── DATA FOR THE TASK

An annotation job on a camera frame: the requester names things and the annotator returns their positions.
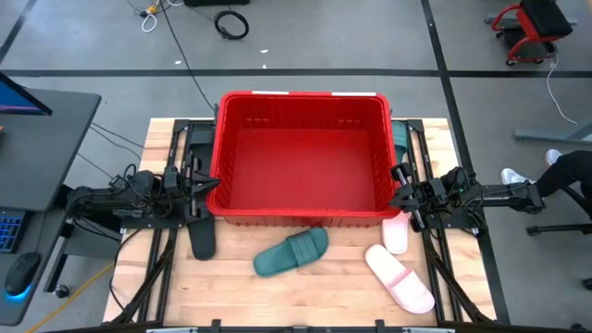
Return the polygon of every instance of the red stool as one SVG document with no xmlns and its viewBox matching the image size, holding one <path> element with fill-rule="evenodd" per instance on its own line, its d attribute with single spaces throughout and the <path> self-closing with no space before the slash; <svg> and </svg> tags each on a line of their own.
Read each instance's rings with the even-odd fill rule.
<svg viewBox="0 0 592 333">
<path fill-rule="evenodd" d="M 515 10 L 518 26 L 498 26 L 504 14 Z M 572 33 L 567 21 L 553 0 L 522 0 L 518 5 L 508 6 L 491 23 L 491 29 L 498 31 L 497 38 L 504 37 L 510 48 L 506 65 L 518 62 L 540 64 L 544 59 L 554 57 L 557 47 L 552 43 Z"/>
</svg>

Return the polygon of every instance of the caster wheel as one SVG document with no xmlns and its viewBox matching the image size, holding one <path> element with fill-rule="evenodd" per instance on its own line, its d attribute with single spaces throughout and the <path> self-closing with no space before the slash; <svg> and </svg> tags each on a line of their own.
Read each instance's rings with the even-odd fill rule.
<svg viewBox="0 0 592 333">
<path fill-rule="evenodd" d="M 528 236 L 540 235 L 540 231 L 538 230 L 537 227 L 528 227 L 528 228 L 526 228 L 526 233 L 528 234 Z"/>
<path fill-rule="evenodd" d="M 67 298 L 70 295 L 70 290 L 64 285 L 55 286 L 54 295 L 59 299 Z"/>
<path fill-rule="evenodd" d="M 587 290 L 592 291 L 592 278 L 587 278 L 585 280 L 582 280 L 582 285 L 584 286 L 584 288 L 586 288 Z"/>
</svg>

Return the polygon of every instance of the red plastic basket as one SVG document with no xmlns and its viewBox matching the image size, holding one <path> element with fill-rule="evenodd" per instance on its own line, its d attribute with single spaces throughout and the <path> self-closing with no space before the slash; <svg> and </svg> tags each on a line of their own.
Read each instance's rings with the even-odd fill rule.
<svg viewBox="0 0 592 333">
<path fill-rule="evenodd" d="M 231 92 L 212 158 L 208 208 L 231 224 L 372 227 L 400 211 L 389 103 L 375 93 Z"/>
</svg>

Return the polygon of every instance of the keyboard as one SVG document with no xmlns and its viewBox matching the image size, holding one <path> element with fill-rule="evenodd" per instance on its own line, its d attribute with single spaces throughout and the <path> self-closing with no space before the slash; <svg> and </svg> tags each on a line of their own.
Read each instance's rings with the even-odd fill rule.
<svg viewBox="0 0 592 333">
<path fill-rule="evenodd" d="M 14 253 L 29 223 L 27 212 L 0 208 L 0 253 Z"/>
</svg>

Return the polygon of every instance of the cable coil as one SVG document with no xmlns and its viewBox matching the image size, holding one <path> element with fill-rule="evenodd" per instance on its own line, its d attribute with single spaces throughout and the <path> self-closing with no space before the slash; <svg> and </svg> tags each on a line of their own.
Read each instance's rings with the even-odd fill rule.
<svg viewBox="0 0 592 333">
<path fill-rule="evenodd" d="M 226 30 L 226 28 L 220 27 L 220 24 L 219 24 L 220 20 L 226 16 L 233 16 L 233 17 L 237 18 L 240 22 L 242 22 L 242 25 L 244 26 L 244 32 L 240 35 L 234 35 L 234 34 L 228 32 Z M 217 13 L 214 16 L 214 26 L 216 27 L 216 31 L 218 31 L 218 33 L 220 34 L 220 36 L 222 36 L 222 38 L 225 38 L 225 39 L 228 39 L 231 41 L 243 39 L 246 35 L 249 34 L 249 22 L 247 22 L 247 19 L 243 15 L 235 12 L 234 10 L 223 10 L 223 11 Z"/>
</svg>

────

§ BRIEF
Type out all the records verbatim, minus images.

§ EXERCISE OUTPUT
An annotation job on a camera frame: the requester names things and the annotator returns their positions.
Return the polygon of every instance of the red stool as one SVG document with no xmlns and its viewBox matching the image size, holding one <path> element with fill-rule="evenodd" per instance on its own line, its d attribute with single spaces throughout and the <path> self-closing with no space before the slash; <svg> and </svg> tags each on a line of their own.
Read each instance's rings with the even-odd fill rule.
<svg viewBox="0 0 592 333">
<path fill-rule="evenodd" d="M 515 10 L 518 26 L 498 26 L 504 14 Z M 572 33 L 567 21 L 553 0 L 522 0 L 518 5 L 508 6 L 491 23 L 491 29 L 498 31 L 497 38 L 504 37 L 510 48 L 506 65 L 518 62 L 540 64 L 544 59 L 554 57 L 557 47 L 552 43 Z"/>
</svg>

Return the polygon of every instance of the caster wheel as one SVG document with no xmlns and its viewBox matching the image size, holding one <path> element with fill-rule="evenodd" per instance on its own line, its d attribute with single spaces throughout and the <path> self-closing with no space before the slash; <svg> and </svg> tags each on a line of their own.
Read each instance's rings with the even-odd fill rule.
<svg viewBox="0 0 592 333">
<path fill-rule="evenodd" d="M 528 236 L 540 235 L 540 231 L 538 230 L 537 227 L 528 227 L 528 228 L 526 228 L 526 233 L 528 234 Z"/>
<path fill-rule="evenodd" d="M 67 298 L 70 295 L 70 290 L 64 285 L 55 286 L 54 295 L 59 299 Z"/>
<path fill-rule="evenodd" d="M 587 290 L 592 291 L 592 278 L 587 278 L 585 280 L 582 280 L 582 285 L 584 286 L 584 288 L 586 288 Z"/>
</svg>

Return the polygon of every instance of the red plastic basket as one SVG document with no xmlns and its viewBox matching the image size, holding one <path> element with fill-rule="evenodd" per instance on its own line, its d attribute with single spaces throughout and the <path> self-closing with no space before the slash; <svg> and </svg> tags each on a line of their own.
Read each instance's rings with the even-odd fill rule.
<svg viewBox="0 0 592 333">
<path fill-rule="evenodd" d="M 231 92 L 212 158 L 208 208 L 231 224 L 372 227 L 400 211 L 389 103 L 375 93 Z"/>
</svg>

Return the polygon of every instance of the keyboard as one SVG document with no xmlns and its viewBox matching the image size, holding one <path> element with fill-rule="evenodd" per instance on its own line, its d attribute with single spaces throughout and the <path> self-closing with no space before the slash; <svg> and </svg> tags each on a line of their own.
Read each instance's rings with the even-odd fill rule.
<svg viewBox="0 0 592 333">
<path fill-rule="evenodd" d="M 14 253 L 29 223 L 27 212 L 0 208 L 0 253 Z"/>
</svg>

Return the polygon of every instance of the cable coil as one SVG document with no xmlns and its viewBox matching the image size, holding one <path> element with fill-rule="evenodd" per instance on its own line, its d attribute with single spaces throughout and the <path> self-closing with no space before the slash; <svg> and </svg> tags each on a line of their own.
Read each instance's rings with the even-odd fill rule.
<svg viewBox="0 0 592 333">
<path fill-rule="evenodd" d="M 226 30 L 226 28 L 220 27 L 220 24 L 219 24 L 220 20 L 226 16 L 233 16 L 233 17 L 237 18 L 240 22 L 242 22 L 242 25 L 244 26 L 244 32 L 240 35 L 234 35 L 234 34 L 228 32 Z M 217 13 L 214 16 L 214 26 L 216 27 L 216 31 L 218 31 L 218 33 L 220 34 L 220 36 L 222 36 L 222 38 L 225 38 L 225 39 L 228 39 L 231 41 L 243 39 L 246 35 L 249 34 L 249 22 L 247 22 L 247 19 L 243 15 L 235 12 L 234 10 L 223 10 L 223 11 Z"/>
</svg>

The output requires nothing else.